> _YOUR ASSIGNMENT_:
Exactly as written, transcribe the data that follows.

> _MATERIALS PROVIDED_:
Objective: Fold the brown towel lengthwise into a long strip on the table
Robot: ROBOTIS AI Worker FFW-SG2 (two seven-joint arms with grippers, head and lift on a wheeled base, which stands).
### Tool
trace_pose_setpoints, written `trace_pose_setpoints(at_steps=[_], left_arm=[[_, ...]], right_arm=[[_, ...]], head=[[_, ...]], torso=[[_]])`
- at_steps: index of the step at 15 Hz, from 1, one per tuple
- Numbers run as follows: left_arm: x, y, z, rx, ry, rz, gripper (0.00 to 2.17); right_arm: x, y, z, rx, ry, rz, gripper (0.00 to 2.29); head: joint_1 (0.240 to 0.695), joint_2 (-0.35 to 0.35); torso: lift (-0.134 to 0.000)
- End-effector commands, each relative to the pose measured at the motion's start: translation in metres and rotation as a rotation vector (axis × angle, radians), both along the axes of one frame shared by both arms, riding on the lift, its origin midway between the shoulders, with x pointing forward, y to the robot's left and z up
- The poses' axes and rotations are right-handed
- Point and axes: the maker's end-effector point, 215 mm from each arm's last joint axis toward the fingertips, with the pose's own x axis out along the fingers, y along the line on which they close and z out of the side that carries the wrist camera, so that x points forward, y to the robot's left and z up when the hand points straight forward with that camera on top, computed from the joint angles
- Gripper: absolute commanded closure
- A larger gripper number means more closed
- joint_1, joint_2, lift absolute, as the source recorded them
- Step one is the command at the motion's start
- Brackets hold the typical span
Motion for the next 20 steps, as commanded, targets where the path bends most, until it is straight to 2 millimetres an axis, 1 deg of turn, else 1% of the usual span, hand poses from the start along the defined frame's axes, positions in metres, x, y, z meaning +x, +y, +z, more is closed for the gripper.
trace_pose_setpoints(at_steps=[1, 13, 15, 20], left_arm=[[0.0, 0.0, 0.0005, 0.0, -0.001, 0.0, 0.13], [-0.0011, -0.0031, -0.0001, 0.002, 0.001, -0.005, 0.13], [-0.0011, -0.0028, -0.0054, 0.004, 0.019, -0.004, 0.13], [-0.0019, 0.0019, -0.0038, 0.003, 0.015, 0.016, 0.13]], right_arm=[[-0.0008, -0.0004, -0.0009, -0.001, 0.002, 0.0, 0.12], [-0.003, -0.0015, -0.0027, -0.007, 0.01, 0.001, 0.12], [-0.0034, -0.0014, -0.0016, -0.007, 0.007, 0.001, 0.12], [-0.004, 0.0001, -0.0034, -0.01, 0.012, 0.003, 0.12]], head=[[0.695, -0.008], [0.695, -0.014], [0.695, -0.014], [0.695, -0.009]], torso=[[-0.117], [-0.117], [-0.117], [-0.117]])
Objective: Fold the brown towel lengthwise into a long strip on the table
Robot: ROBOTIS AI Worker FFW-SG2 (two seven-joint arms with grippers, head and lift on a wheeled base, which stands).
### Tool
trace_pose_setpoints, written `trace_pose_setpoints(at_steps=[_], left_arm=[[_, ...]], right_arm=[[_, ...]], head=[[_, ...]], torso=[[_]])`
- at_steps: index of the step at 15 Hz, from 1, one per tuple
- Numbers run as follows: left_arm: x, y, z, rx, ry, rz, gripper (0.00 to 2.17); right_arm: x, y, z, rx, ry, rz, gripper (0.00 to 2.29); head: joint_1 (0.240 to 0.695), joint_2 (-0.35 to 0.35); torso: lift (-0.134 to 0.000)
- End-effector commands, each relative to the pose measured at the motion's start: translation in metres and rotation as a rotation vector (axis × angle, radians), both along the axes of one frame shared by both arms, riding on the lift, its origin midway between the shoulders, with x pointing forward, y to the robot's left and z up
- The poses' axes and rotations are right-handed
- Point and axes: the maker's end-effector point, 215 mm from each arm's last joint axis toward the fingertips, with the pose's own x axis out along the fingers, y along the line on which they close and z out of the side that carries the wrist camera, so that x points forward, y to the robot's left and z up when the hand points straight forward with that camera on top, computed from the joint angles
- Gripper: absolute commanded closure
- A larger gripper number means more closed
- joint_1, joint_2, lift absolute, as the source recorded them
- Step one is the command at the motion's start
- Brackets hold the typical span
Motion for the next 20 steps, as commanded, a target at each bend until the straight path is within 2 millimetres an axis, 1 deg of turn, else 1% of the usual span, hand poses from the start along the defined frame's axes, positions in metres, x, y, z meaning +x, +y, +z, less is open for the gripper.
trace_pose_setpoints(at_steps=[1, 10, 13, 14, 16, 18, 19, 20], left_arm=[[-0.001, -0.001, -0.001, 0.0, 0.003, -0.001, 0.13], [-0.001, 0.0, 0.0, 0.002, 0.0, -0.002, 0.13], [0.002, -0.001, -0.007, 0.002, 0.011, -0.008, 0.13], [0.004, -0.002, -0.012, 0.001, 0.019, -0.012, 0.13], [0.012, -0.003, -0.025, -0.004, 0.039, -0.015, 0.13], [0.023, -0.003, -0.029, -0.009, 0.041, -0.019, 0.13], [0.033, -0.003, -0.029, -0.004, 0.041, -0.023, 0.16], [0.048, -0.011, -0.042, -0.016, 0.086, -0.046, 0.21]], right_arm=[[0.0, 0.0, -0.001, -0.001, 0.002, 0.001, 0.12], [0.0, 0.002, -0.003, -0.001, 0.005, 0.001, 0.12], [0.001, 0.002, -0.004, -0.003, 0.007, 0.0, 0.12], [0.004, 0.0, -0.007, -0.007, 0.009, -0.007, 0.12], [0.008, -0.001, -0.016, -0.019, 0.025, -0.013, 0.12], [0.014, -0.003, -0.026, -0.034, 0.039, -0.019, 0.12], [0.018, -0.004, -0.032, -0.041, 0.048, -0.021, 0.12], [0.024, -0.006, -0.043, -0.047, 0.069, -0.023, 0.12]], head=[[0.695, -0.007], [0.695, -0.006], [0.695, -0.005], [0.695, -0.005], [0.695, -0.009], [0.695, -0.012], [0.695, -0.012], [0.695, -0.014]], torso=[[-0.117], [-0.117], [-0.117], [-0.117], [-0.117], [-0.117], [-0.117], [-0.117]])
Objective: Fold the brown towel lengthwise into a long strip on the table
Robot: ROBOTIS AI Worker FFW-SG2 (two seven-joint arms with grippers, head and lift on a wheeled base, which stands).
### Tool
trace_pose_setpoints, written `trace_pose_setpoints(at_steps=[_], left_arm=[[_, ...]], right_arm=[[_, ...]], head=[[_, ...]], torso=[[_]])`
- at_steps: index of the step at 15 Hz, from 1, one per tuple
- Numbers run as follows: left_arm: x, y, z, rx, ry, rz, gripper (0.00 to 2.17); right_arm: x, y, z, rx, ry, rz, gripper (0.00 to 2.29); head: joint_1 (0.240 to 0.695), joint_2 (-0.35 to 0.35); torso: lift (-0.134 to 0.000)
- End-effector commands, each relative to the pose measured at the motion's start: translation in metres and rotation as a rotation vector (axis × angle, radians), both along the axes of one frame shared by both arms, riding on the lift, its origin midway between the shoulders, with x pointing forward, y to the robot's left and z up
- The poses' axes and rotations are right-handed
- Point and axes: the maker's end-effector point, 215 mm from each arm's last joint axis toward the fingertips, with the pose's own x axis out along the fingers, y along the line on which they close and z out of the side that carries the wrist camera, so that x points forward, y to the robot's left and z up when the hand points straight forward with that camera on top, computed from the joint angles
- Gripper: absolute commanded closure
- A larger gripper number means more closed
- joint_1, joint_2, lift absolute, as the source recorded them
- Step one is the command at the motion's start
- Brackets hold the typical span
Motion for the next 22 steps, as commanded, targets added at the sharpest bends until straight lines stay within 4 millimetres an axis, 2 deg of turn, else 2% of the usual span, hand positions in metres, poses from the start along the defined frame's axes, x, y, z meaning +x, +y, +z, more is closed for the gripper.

> _OUTPUT BELOW_:
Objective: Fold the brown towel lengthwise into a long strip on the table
Robot: ROBOTIS AI Worker FFW-SG2 (two seven-joint arms with grippers, head and lift on a wheeled base, which stands).
### Tool
trace_pose_setpoints, written `trace_pose_setpoints(at_steps=[_], left_arm=[[_, ...]], right_arm=[[_, ...]], head=[[_, ...]], torso=[[_]])`
- at_steps: index of the step at 15 Hz, from 1, one per tuple
- Numbers run as follows: left_arm: x, y, z, rx, ry, rz, gripper (0.00 to 2.17); right_arm: x, y, z, rx, ry, rz, gripper (0.00 to 2.29); head: joint_1 (0.240 to 0.695), joint_2 (-0.35 to 0.35); torso: lift (-0.134 to 0.000)
- End-effector commands, each relative to the pose measured at the motion's start: translation in metres and rotation as a rotation vector (axis × angle, radians), both along the axes of one frame shared by both arms, riding on the lift, its origin midway between the shoulders, with x pointing forward, y to the robot's left and z up
- The poses' axes and rotations are right-handed
- Point and axes: the maker's end-effector point, 215 mm from each arm's last joint axis toward the fingertips, with the pose's own x axis out along the fingers, y along the line on which they close and z out of the side that carries the wrist camera, so that x points forward, y to the robot's left and z up when the hand points straight forward with that camera on top, computed from the joint angles
- Gripper: absolute commanded closure
- A larger gripper number means more closed
- joint_1, joint_2, lift absolute, as the source recorded them
- Step one is the command at the motion's start
- Brackets hold the typical span
Motion for the next 20 steps, as commanded, targets where the path bends most, until it is straight to 2 millimetres an axis, 1 deg of turn, else 1% of the usual span, hand poses from the start along the defined frame's axes, positions in metres, x, y, z meaning +x, +y, +z, more is closed for the gripper.
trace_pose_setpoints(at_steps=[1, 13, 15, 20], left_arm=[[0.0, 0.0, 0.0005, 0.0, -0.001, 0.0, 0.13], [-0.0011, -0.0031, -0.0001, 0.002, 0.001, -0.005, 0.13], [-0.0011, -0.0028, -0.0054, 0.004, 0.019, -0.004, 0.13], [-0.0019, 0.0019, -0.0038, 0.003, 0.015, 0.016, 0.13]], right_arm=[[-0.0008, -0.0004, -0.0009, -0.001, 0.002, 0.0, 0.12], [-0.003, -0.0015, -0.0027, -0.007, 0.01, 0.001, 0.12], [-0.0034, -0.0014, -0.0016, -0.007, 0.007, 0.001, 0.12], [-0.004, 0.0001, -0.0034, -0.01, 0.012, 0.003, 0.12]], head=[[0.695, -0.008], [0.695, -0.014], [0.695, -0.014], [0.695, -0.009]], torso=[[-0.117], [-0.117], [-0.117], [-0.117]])
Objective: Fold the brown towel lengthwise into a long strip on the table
Robot: ROBOTIS AI Worker FFW-SG2 (two seven-joint arms with grippers, head and lift on a wheeled base, which stands).
### Tool
trace_pose_setpoints, written `trace_pose_setpoints(at_steps=[_], left_arm=[[_, ...]], right_arm=[[_, ...]], head=[[_, ...]], torso=[[_]])`
- at_steps: index of the step at 15 Hz, from 1, one per tuple
- Numbers run as follows: left_arm: x, y, z, rx, ry, rz, gripper (0.00 to 2.17); right_arm: x, y, z, rx, ry, rz, gripper (0.00 to 2.29); head: joint_1 (0.240 to 0.695), joint_2 (-0.35 to 0.35); torso: lift (-0.134 to 0.000)
- End-effector commands, each relative to the pose measured at the motion's start: translation in metres and rotation as a rotation vector (axis × angle, radians), both along the axes of one frame shared by both arms, riding on the lift, its origin midway between the shoulders, with x pointing forward, y to the robot's left and z up
- The poses' axes and rotations are right-handed
- Point and axes: the maker's end-effector point, 215 mm from each arm's last joint axis toward the fingertips, with the pose's own x axis out along the fingers, y along the line on which they close and z out of the side that carries the wrist camera, so that x points forward, y to the robot's left and z up when the hand points straight forward with that camera on top, computed from the joint angles
- Gripper: absolute commanded closure
- A larger gripper number means more closed
- joint_1, joint_2, lift absolute, as the source recorded them
- Step one is the command at the motion's start
- Brackets hold the typical span
Motion for the next 20 steps, as commanded, a target at each bend until the straight path is within 2 millimetres an axis, 1 deg of turn, else 1% of the usual span, hand poses from the start along the defined frame's axes, positions in metres, x, y, z meaning +x, +y, +z, less is open for the gripper.
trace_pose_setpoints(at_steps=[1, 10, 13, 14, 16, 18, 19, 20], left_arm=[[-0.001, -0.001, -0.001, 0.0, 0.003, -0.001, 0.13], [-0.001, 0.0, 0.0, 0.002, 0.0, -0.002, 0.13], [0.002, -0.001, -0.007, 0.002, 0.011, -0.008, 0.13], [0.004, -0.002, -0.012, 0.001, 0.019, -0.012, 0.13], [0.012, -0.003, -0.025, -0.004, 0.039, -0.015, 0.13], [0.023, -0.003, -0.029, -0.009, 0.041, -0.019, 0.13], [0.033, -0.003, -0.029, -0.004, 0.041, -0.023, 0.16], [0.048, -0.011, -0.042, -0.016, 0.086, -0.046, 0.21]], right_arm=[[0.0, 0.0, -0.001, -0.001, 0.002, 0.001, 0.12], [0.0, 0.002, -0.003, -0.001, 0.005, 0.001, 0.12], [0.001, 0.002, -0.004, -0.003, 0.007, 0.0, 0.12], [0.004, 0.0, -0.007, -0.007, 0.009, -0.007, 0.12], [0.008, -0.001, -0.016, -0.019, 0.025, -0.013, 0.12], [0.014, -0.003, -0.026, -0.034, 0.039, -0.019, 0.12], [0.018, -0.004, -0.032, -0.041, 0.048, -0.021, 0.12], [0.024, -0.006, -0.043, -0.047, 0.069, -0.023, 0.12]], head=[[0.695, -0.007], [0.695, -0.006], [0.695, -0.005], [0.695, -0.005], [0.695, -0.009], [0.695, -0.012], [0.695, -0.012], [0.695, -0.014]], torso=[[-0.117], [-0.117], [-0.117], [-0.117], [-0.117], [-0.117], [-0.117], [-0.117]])
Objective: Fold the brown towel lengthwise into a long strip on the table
Robot: ROBOTIS AI Worker FFW-SG2 (two seven-joint arms with grippers, head and lift on a wheeled base, which stands).
### Tool
trace_pose_setpoints, written `trace_pose_setpoints(at_steps=[_], left_arm=[[_, ...]], right_arm=[[_, ...]], head=[[_, ...]], torso=[[_]])`
- at_steps: index of the step at 15 Hz, from 1, one per tuple
- Numbers run as follows: left_arm: x, y, z, rx, ry, rz, gripper (0.00 to 2.17); right_arm: x, y, z, rx, ry, rz, gripper (0.00 to 2.29); head: joint_1 (0.240 to 0.695), joint_2 (-0.35 to 0.35); torso: lift (-0.134 to 0.000)
- End-effector commands, each relative to the pose measured at the motion's start: translation in metres and rotation as a rotation vector (axis × angle, radians), both along the axes of one frame shared by both arms, riding on the lift, its origin midway between the shoulders, with x pointing forward, y to the robot's left and z up
- The poses' axes and rotations are right-handed
- Point and axes: the maker's end-effector point, 215 mm from each arm's last joint axis toward the fingertips, with the pose's own x axis out along the fingers, y along the line on which they close and z out of the side that carries the wrist camera, so that x points forward, y to the robot's left and z up when the hand points straight forward with that camera on top, computed from the joint angles
- Gripper: absolute commanded closure
- A larger gripper number means more closed
- joint_1, joint_2, lift absolute, as the source recorded them
- Step one is the command at the motion's start
- Brackets hold the typical span
Motion for the next 22 steps, as commanded, targets added at the sharpest bends until straight lines stay within 4 millimetres an axis, 2 deg of turn, else 2% of the usual span, hand positions in metres, poses from the start along the defined frame's axes, x, y, z meaning +x, +y, +z, more is closed for the gripper.

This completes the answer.